PROBLEM DETAILS: Return, in their exact form, the lines that lie between the start of the data below and the line containing "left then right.", with both ends included.

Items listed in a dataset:
BEGIN

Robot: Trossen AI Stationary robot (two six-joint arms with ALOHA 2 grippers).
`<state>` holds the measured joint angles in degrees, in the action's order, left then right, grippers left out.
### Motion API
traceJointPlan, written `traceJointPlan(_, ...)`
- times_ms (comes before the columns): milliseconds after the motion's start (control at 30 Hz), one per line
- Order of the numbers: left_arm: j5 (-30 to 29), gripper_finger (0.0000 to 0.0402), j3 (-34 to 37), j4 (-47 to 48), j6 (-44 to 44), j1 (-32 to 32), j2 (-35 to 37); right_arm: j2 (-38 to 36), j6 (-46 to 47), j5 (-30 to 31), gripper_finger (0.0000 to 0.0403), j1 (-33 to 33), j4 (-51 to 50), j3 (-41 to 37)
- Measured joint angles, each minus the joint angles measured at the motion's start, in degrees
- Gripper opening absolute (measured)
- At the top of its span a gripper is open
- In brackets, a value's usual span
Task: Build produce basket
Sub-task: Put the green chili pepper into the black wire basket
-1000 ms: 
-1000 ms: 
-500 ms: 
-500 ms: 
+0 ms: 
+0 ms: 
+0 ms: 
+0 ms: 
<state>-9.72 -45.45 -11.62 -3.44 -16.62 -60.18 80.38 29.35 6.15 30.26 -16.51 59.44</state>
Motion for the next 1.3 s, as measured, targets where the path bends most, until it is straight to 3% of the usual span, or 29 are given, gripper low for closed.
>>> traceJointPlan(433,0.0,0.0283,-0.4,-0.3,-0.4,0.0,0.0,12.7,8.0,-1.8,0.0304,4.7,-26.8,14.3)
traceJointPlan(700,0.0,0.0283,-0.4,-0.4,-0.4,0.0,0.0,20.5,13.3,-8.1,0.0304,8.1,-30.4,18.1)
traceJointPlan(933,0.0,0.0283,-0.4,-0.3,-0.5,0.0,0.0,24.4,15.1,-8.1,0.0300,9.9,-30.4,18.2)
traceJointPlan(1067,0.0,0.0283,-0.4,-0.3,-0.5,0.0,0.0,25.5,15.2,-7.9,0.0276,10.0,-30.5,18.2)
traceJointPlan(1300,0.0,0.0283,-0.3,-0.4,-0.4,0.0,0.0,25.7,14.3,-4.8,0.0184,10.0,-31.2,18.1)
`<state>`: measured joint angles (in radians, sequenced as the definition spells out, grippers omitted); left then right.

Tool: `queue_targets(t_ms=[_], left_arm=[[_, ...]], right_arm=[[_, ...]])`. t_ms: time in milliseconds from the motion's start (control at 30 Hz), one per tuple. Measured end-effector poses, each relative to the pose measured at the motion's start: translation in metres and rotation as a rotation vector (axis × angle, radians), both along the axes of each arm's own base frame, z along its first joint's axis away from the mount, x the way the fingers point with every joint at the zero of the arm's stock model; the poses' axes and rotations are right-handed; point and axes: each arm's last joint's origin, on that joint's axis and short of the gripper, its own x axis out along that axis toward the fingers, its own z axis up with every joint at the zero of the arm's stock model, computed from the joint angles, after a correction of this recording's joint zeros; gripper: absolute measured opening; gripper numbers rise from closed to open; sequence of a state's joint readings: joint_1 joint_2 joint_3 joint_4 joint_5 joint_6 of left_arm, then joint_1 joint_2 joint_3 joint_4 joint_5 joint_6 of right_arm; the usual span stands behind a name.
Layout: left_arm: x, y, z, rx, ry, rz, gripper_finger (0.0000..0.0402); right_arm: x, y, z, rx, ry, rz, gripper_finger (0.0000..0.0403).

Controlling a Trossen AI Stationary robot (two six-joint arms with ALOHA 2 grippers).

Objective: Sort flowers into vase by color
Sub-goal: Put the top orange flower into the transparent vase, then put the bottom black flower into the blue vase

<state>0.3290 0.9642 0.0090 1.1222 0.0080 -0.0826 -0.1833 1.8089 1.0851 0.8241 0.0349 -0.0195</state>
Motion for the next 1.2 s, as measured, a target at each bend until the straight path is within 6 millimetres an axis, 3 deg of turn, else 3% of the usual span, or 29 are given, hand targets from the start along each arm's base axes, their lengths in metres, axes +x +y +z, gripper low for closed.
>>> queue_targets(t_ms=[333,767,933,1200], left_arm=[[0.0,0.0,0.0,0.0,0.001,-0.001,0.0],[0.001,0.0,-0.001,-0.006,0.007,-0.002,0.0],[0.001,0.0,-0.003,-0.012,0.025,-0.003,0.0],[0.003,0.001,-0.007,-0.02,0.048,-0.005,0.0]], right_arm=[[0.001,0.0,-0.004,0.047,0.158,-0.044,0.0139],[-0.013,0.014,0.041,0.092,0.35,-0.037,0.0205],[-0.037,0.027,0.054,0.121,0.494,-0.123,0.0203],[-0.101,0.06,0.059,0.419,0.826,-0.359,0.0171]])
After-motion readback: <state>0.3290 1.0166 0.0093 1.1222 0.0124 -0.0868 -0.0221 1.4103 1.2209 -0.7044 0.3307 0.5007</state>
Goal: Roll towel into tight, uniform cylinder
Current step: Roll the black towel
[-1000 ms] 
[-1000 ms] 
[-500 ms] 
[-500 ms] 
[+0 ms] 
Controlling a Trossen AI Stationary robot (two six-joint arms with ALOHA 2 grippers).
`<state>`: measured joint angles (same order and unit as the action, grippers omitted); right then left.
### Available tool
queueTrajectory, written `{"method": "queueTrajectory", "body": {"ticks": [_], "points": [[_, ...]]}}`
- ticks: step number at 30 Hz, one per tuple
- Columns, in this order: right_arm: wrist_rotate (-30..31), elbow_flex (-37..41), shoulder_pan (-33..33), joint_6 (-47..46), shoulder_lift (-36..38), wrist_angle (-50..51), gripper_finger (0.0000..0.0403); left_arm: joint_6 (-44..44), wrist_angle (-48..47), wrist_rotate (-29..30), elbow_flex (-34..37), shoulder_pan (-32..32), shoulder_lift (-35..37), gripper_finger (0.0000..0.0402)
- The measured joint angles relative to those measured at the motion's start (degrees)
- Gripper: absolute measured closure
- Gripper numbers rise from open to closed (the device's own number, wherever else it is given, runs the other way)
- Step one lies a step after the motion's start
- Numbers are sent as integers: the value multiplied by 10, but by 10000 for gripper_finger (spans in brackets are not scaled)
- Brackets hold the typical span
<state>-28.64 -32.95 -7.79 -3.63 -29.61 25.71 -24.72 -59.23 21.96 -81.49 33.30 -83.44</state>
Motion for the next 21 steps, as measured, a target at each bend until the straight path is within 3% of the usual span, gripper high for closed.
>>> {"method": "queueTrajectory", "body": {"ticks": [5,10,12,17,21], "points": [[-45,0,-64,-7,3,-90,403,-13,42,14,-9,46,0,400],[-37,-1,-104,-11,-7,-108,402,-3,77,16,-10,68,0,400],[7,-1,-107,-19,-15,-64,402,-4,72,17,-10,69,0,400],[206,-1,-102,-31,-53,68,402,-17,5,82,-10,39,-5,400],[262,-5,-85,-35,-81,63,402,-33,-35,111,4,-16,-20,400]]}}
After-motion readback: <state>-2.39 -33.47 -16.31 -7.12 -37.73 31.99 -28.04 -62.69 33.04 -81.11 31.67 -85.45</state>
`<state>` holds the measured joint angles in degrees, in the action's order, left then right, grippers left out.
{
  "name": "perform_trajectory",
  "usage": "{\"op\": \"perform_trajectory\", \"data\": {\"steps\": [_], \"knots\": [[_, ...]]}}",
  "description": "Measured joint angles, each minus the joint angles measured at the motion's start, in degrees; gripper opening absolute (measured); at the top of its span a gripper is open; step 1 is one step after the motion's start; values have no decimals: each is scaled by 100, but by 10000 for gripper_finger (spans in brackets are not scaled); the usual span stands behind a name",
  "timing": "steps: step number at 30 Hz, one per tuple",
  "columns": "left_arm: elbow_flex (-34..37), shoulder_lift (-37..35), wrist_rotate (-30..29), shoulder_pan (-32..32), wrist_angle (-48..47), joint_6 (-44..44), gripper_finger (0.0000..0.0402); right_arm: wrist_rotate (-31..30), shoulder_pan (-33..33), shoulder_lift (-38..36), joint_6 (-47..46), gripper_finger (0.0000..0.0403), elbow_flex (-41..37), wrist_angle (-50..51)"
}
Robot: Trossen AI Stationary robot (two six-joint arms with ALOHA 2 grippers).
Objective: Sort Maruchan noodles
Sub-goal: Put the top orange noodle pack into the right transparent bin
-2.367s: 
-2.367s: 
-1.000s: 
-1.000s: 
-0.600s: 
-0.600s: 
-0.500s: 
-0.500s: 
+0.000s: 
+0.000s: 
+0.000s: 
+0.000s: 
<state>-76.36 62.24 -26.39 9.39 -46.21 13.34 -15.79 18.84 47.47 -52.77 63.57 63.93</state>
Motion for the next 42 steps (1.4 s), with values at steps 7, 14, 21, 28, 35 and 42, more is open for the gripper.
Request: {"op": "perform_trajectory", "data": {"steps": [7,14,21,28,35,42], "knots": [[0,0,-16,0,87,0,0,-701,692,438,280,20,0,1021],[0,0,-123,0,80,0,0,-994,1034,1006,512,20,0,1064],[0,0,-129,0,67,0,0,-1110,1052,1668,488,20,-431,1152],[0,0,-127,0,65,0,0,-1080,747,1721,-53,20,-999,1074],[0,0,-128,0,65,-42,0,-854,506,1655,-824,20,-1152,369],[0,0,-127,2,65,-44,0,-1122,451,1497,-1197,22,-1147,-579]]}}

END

SOLUTION FOR THIS PROBLEM:
Robot: Trossen AI Stationary robot (two six-joint arms with ALOHA 2 grippers).
`<state>` holds the measured joint angles in degrees, in the action's order, left then right, grippers left out.
### Motion API
traceJointPlan, written `traceJointPlan(_, ...)`
- times_ms (comes before the columns): milliseconds after the motion's start (control at 30 Hz), one per line
- Order of the numbers: left_arm: j5 (-30 to 29), gripper_finger (0.0000 to 0.0402), j3 (-34 to 37), j4 (-47 to 48), j6 (-44 to 44), j1 (-32 to 32), j2 (-35 to 37); right_arm: j2 (-38 to 36), j6 (-46 to 47), j5 (-30 to 31), gripper_finger (0.0000 to 0.0403), j1 (-33 to 33), j4 (-51 to 50), j3 (-41 to 37)
- Measured joint angles, each minus the joint angles measured at the motion's start, in degrees
- Gripper opening absolute (measured)
- At the top of its span a gripper is open
- In brackets, a value's usual span
Task: Build produce basket
Sub-task: Put the green chili pepper into the black wire basket
-1000 ms: 
-1000 ms: 
-500 ms: 
-500 ms: 
+0 ms: 
+0 ms: 
+0 ms: 
+0 ms: 
<state>-9.72 -45.45 -11.62 -3.44 -16.62 -60.18 80.38 29.35 6.15 30.26 -16.51 59.44</state>
Motion for the next 1.3 s, as measured, targets where the path bends most, until it is straight to 3% of the usual span, or 29 are given, gripper low for closed.
>>> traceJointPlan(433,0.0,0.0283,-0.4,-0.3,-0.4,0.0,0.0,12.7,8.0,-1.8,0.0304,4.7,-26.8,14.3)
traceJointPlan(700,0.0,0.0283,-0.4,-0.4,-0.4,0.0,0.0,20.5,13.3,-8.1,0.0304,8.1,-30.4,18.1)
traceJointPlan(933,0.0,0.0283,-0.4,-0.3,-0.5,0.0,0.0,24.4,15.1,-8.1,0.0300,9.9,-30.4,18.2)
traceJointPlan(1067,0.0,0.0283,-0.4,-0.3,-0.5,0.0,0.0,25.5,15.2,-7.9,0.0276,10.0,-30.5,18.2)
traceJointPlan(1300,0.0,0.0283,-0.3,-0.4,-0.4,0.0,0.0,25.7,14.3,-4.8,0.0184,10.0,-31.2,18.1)
`<state>`: measured joint angles (in radians, sequenced as the definition spells out, grippers omitted); left then right.

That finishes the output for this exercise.